* [Qemu-devel] [PATCH] Fix QEMU PPC e500v1 efscmp* instructions
@ 2016-05-10 13:24 Imran, Talha
[not found] ` <3052678E9DA67D4CB879A6625EE42075274B5912@EU-MBX-02.mgc.mentorg.com>
0 siblings, 1 reply; 3+ messages in thread
From: Imran, Talha @ 2016-05-10 13:24 UTC (permalink / raw)
To: qemu-ppc, qemu-devel
[-- Attachment #1: Type: text/plain, Size: 979 bytes --]
Hi Everyone,
Please find attached a patch which fixes handling in QEMU PPC e500v1 for efscmp*
instructions. This was the cause of over 400 FAILs for this CPU while running
GCC testsuite, which have been fixed.
Value for Condition Registers (CR) being set in QEMU was different from
the value observed on hardware.
I have not managed to find a documentation describing the behaviour of
e500 cores for these instructions. However, the behaviour on
MPC8548-CDS target was observed by dumping registers to stdout, while
running executables from uboot.
These instructions are used by GCC only when compiling for te500v1 multilib; hence no
effect on other PPC CPUs (603, 7400 etc.)
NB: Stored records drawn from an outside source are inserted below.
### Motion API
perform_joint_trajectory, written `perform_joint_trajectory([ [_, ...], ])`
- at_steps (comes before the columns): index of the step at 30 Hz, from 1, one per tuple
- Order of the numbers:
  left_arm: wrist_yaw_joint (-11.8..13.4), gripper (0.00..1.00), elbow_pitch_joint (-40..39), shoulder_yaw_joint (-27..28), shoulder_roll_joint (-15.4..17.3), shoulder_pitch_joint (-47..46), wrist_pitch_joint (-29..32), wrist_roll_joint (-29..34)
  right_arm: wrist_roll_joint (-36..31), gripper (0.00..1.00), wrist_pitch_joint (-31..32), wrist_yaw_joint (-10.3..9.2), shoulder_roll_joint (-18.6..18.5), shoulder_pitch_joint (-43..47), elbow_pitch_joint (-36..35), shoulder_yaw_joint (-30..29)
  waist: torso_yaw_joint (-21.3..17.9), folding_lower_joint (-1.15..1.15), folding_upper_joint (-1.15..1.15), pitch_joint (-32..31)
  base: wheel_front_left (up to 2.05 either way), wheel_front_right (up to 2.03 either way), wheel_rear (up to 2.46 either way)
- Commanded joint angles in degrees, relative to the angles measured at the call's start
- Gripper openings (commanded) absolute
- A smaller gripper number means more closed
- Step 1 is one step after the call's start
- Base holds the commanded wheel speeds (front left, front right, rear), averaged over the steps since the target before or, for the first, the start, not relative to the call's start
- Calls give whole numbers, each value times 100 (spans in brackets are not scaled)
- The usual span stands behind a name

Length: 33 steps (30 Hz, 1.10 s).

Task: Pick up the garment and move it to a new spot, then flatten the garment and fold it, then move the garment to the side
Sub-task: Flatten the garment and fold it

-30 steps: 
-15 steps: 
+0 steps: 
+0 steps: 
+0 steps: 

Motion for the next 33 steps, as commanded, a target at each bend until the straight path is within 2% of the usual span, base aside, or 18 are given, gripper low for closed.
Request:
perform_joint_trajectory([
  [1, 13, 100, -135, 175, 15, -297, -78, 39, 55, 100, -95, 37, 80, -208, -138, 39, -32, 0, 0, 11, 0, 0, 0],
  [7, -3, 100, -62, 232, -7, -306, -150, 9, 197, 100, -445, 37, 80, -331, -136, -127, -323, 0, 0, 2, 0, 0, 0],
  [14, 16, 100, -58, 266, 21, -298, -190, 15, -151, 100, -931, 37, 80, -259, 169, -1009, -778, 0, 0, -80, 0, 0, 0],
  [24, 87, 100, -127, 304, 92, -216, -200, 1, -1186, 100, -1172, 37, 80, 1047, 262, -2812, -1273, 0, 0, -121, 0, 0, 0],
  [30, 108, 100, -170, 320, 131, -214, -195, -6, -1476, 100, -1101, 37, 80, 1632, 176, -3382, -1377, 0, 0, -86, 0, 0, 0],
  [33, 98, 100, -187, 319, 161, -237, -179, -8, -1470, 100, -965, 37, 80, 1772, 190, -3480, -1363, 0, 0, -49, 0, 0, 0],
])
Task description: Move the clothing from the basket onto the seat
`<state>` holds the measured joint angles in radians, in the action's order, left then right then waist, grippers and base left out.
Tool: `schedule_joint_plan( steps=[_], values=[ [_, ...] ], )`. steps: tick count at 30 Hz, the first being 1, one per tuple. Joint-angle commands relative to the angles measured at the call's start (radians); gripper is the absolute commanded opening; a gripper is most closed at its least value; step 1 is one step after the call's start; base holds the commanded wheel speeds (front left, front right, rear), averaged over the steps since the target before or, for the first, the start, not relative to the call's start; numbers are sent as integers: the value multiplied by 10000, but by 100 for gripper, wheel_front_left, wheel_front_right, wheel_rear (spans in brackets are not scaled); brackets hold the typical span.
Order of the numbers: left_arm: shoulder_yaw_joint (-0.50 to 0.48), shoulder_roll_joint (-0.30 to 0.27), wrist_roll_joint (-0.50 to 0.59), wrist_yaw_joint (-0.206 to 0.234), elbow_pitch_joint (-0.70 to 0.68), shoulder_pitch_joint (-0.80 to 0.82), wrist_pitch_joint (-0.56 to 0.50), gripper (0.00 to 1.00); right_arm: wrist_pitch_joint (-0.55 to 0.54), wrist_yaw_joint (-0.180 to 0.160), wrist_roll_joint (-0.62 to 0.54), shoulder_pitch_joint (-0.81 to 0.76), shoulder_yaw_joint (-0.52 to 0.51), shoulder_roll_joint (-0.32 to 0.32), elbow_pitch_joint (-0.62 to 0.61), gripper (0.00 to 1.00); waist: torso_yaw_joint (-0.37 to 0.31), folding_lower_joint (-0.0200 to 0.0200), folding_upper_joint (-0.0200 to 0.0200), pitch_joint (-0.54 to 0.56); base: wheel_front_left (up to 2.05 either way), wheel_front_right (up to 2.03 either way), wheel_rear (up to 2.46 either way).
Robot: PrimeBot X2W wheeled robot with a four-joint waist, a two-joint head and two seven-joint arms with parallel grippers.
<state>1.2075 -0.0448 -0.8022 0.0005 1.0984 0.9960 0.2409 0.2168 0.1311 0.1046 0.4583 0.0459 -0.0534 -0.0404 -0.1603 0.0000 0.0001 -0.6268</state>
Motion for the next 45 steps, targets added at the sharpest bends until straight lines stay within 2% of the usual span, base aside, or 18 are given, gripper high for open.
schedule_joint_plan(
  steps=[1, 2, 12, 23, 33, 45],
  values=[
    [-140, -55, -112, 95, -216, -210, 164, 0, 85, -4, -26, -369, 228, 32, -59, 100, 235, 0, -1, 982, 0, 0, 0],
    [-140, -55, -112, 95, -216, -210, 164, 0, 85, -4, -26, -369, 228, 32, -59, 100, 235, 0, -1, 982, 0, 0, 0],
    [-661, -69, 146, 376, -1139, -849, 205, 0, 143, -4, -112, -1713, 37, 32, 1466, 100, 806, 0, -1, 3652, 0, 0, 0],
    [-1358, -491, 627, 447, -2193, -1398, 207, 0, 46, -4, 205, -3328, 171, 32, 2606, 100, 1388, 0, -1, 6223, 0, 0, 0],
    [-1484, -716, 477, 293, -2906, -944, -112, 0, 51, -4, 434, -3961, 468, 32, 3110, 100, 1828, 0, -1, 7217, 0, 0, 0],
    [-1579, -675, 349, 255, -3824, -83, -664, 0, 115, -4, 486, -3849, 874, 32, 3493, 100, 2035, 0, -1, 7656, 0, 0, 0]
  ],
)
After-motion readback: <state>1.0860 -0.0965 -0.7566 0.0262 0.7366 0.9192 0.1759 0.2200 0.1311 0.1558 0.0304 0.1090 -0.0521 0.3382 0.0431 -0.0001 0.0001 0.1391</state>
A comparison of GCC v5.2.0 testsuite results summary (number of FAILs) is as follows:
CPU = te500v1
without patch: 699
with patch: 193
CPU = e500v2
without patch: 225
with patch: 225
Is this OK to commit? Comments and suggestions are welcome.
Thanks,
Talha Imran
[-- Warning: decoded text below may be mangled, UTF-8 assumed --]
[-- Attachment #2: ppc-efscmpgt.patch --]
[-- Type: text/x-patch; name="ppc-efscmpgt.patch", Size: 1713 bytes --]
diff --git a/target-ppc/fpu_helper.c b/target-ppc/fpu_helper.c
index b67ebca..752c552 100644
--- a/target-ppc/fpu_helper.c
+++ b/target-ppc/fpu_helper.c
@@ -1400,7 +1400,7 @@ static inline uint32_t efscmplt(CPUPPCState *env, uint32_t op1, uint32_t op2)
u1.l = op1;
u2.l = op2;
- return float32_lt(u1.f, u2.f, &env->vec_status) ? 4 : 0;
+ return float32_lt(u1.f, u2.f, &env->vec_status) ? 6 : 0;
}
static inline uint32_t efscmpgt(CPUPPCState *env, uint32_t op1, uint32_t op2)
@@ -1409,7 +1409,7 @@ static inline uint32_t efscmpgt(CPUPPCState *env, uint32_t op1, uint32_t op2)
u1.l = op1;
u2.l = op2;
- return float32_le(u1.f, u2.f, &env->vec_status) ? 0 : 4;
+ return float32_le(u1.f, u2.f, &env->vec_status) ? 0 : 6;
}
static inline uint32_t efscmpeq(CPUPPCState *env, uint32_t op1, uint32_t op2)
@@ -1418,7 +1418,7 @@ static inline uint32_t efscmpeq(CPUPPCState *env, uint32_t op1, uint32_t op2)
u1.l = op1;
u2.l = op2;
- return float32_eq(u1.f, u2.f, &env->vec_status) ? 4 : 0;
+ return float32_eq(u1.f, u2.f, &env->vec_status) ? 6 : 0;
}
static inline uint32_t efststlt(CPUPPCState *env, uint32_t op1, uint32_t op2)
@@ -1442,7 +1442,7 @@ static inline uint32_t efststeq(CPUPPCState *env, uint32_t op1, uint32_t op2)
#define HELPER_SINGLE_SPE_CMP(name) \
uint32_t helper_e##name(CPUPPCState *env, uint32_t op1, uint32_t op2) \
{ \
- return e##name(env, op1, op2) << 2; \
+ return e##name(env, op1, op2); \
}
/* efststlt */
HELPER_SINGLE_SPE_CMP(fststlt);
^ permalink raw reply related [flat|nested] 3+ messages in thread
* Re: [Qemu-devel] [PATCH] Fix QEMU PPC e500v1 efscmp* instructions
[not found] ` <3052678E9DA67D4CB879A6625EE42075274B5A3C@EU-MBX-02.mgc.mentorg.com>
@ 2016-05-16 21:06 ` Imran, Talha
2016-05-18 8:04 ` Imran, Talha
0 siblings, 1 reply; 3+ messages in thread
From: Imran, Talha @ 2016-05-16 21:06 UTC (permalink / raw)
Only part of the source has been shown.